The problem -
Among the entries below, only the lines starting at the one with "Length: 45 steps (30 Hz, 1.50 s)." and ending at the one with "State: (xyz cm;", both included, are to be printed exactly.

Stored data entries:
--*--
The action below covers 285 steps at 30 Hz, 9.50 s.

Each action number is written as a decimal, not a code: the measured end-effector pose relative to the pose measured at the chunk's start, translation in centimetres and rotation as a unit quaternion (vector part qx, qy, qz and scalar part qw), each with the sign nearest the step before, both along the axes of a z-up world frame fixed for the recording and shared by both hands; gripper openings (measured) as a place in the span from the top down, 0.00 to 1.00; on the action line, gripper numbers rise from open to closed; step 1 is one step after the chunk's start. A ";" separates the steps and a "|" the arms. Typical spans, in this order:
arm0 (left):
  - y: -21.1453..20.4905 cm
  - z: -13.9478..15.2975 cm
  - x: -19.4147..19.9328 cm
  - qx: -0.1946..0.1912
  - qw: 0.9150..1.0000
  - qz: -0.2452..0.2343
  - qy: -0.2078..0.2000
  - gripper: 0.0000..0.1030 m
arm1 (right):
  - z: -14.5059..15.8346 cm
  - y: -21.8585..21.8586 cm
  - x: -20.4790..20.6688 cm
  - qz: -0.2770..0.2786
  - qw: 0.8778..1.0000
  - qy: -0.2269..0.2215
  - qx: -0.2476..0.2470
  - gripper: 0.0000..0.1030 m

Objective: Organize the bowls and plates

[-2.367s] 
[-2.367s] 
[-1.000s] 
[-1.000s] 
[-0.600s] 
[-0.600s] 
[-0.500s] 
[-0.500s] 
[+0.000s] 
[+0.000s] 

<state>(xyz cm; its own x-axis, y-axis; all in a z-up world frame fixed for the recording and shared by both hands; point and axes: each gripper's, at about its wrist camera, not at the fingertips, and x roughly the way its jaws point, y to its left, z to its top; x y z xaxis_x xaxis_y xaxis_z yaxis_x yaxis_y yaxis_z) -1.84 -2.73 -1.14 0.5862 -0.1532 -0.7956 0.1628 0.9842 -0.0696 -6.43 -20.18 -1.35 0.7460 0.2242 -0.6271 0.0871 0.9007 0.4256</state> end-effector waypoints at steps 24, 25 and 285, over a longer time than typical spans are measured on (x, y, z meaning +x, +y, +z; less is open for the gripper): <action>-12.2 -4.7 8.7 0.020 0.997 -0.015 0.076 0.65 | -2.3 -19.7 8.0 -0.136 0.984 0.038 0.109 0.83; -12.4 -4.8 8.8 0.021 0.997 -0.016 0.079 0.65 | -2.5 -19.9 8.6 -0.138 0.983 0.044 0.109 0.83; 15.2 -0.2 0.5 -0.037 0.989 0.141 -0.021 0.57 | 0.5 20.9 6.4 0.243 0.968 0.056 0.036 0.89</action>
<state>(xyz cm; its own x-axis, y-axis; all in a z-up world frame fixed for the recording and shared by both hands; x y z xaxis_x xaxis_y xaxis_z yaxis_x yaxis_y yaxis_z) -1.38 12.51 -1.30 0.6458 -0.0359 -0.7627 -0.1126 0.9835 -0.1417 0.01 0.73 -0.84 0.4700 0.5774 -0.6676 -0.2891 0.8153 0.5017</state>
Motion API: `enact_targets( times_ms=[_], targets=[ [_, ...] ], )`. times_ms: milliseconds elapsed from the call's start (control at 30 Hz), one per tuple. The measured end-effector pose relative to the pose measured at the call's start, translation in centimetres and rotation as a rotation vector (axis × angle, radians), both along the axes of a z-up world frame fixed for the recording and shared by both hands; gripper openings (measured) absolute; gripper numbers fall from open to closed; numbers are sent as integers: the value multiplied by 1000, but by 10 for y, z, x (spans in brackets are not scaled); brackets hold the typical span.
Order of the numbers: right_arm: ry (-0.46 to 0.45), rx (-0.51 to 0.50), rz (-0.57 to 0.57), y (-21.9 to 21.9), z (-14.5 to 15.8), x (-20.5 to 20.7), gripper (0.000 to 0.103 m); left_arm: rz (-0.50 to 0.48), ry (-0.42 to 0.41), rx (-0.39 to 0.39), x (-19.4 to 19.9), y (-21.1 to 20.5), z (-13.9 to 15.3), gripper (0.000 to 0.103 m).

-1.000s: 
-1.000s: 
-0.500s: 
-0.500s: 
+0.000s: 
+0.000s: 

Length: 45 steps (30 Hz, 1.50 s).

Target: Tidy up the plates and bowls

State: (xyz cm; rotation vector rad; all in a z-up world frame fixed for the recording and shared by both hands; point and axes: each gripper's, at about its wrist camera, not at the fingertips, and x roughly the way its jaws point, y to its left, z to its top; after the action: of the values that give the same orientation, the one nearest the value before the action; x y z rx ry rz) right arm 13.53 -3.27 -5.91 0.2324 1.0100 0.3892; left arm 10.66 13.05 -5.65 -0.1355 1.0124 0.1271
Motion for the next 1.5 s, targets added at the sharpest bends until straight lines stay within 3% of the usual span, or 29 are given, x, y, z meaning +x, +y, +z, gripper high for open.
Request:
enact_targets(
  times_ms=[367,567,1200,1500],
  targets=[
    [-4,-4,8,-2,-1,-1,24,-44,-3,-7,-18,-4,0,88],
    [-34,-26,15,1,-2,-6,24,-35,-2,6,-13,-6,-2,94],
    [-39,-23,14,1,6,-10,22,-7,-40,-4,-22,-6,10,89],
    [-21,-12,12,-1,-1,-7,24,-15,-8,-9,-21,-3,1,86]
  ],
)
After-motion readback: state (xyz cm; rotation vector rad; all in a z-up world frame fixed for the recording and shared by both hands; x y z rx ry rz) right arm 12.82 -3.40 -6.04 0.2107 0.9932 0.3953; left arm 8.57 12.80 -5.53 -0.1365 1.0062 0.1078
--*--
Result below -
Length: 45 steps (30 Hz, 1.50 s).

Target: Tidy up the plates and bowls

State: (xyz cm; rotation vector rad; all in a z-up world frame fixed for the recording and shared by both hands; point and axes: each gripper's, at about its wrist camera, not at the fingertips, and x roughly the way its jaws point, y to its left, z to its top; after the action: of the values that give the same orientation, the one nearest the value before the action; x y z rx ry rz) right arm 13.53 -3.27 -5.91 0.2324 1.0100 0.3892; left arm 10.66 13.05 -5.65 -0.1355 1.0124 0.1271

The exercise requires no further answer.